Interested in subset of default ORG/PRODUCT/LOCATION entities

I'm facing the following problem that atm try to solve with Prodigy/Spacy.
I'm interested in extracting entities that are provided by the default spacy models (e.g. Org and Location) from news articles. Quite a common scenario with the slight caveat that I want to only extract the main entities that the article is talking about (the entities that are mainly affected etc).
I wouldn't want to consider them as new entities and start with an empty model as the pretrained transformer is already quite good at recognizing those classes. Tried that a bit but the results don't look promising. Could you suggest a direction for this kind of problem?
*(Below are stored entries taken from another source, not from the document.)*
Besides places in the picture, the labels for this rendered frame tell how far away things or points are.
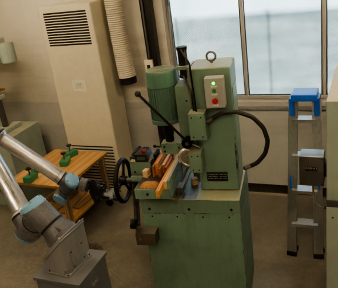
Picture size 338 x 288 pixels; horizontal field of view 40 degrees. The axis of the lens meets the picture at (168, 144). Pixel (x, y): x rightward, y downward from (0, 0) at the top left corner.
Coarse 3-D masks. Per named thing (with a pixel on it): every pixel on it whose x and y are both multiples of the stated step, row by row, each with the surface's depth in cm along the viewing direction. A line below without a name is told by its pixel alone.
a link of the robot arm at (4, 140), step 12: (0, 132) 274; (0, 144) 276; (12, 144) 276; (24, 156) 277; (36, 156) 279; (36, 168) 279; (48, 168) 279; (60, 180) 280; (72, 180) 281; (72, 192) 287
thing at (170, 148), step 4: (164, 140) 280; (176, 140) 277; (180, 140) 276; (164, 144) 275; (168, 144) 274; (172, 144) 274; (176, 144) 273; (180, 144) 272; (164, 148) 276; (168, 148) 275; (172, 148) 275; (176, 148) 274; (164, 152) 277; (168, 152) 276; (172, 152) 276; (176, 152) 275
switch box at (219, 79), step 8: (208, 80) 239; (216, 80) 238; (224, 80) 242; (208, 88) 241; (216, 88) 239; (224, 88) 241; (208, 96) 242; (216, 96) 241; (224, 96) 241; (208, 104) 244; (224, 104) 242
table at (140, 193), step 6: (180, 168) 281; (162, 174) 276; (180, 174) 280; (132, 180) 286; (138, 180) 285; (144, 180) 272; (150, 180) 271; (156, 180) 270; (174, 180) 268; (138, 186) 266; (174, 186) 267; (138, 192) 263; (144, 192) 262; (150, 192) 261; (162, 192) 259; (168, 192) 258; (138, 198) 265; (144, 198) 264; (150, 198) 263; (156, 198) 262; (162, 198) 261; (168, 198) 260
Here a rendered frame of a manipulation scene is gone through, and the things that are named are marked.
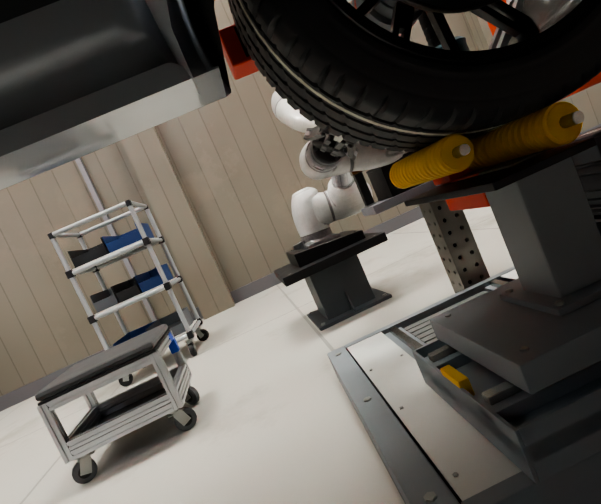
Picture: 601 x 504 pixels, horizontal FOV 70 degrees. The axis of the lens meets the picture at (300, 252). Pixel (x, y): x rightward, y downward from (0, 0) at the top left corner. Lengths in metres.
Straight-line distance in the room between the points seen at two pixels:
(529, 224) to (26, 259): 4.15
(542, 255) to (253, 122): 3.64
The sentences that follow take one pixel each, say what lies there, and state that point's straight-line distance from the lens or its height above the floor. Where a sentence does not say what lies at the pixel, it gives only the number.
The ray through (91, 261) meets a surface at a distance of 2.76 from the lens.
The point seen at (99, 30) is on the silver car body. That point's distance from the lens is 0.69.
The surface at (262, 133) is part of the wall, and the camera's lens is 4.18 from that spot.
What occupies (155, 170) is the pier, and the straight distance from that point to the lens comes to 4.02.
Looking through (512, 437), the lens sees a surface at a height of 0.15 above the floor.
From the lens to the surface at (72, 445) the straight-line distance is 1.66.
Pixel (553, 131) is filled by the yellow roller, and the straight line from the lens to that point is 0.69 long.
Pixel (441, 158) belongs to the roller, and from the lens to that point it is 0.68.
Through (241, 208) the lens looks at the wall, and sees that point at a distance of 4.06.
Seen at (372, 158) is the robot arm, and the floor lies 0.58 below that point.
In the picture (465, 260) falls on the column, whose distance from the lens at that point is 1.58.
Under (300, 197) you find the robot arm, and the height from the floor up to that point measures 0.59.
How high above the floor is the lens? 0.52
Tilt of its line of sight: 5 degrees down
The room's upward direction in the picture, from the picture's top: 24 degrees counter-clockwise
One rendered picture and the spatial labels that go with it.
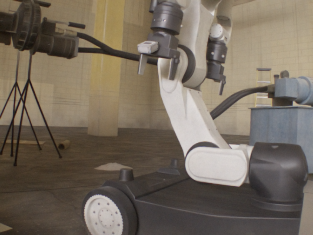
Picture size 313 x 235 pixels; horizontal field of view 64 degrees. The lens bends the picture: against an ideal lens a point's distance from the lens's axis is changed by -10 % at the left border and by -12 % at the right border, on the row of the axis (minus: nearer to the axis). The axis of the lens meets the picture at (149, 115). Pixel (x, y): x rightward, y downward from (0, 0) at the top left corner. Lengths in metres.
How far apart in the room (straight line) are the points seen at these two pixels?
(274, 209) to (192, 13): 0.69
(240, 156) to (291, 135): 0.94
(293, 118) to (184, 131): 0.94
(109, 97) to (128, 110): 5.72
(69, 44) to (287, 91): 1.37
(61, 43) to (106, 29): 4.62
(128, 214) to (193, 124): 0.36
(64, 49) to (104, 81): 4.40
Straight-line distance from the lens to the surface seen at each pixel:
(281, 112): 1.83
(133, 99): 11.90
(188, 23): 1.01
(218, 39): 1.21
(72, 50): 1.69
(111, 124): 6.11
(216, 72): 1.19
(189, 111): 0.95
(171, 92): 0.93
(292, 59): 8.72
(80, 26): 1.79
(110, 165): 2.27
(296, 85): 1.92
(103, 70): 6.04
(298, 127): 1.73
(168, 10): 0.81
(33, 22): 1.56
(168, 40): 0.79
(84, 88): 10.70
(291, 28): 8.97
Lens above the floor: 0.42
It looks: 1 degrees up
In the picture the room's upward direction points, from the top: 2 degrees clockwise
Hi! This is definitely a good instinct because if you're only interested in a subset of mentions, the model might also struggle to generalise if you just labelled the spans of interest, especially if there's nothing inherent in the context that distinguishes one instance of an ORG that you're interested in from another instance of ORG you're not interested in.

I think it comes down to defining how the fact that an entity is the "main entity that the article is talking about" is represented in the text. Is frequency a good indicator? You could also combine this with entity normalization (e.g. using a rule-based approach) or entity linking (training an entity linking model) if you deal with a lot of different entities and spelling referring to the same concept (e.g. different variations of a company name). If your articles deal with different topics, another approach could be to train a text classifier and start by grouping the texts by topic, and then using that information to determine which entities are likely the most relevant.

1 Like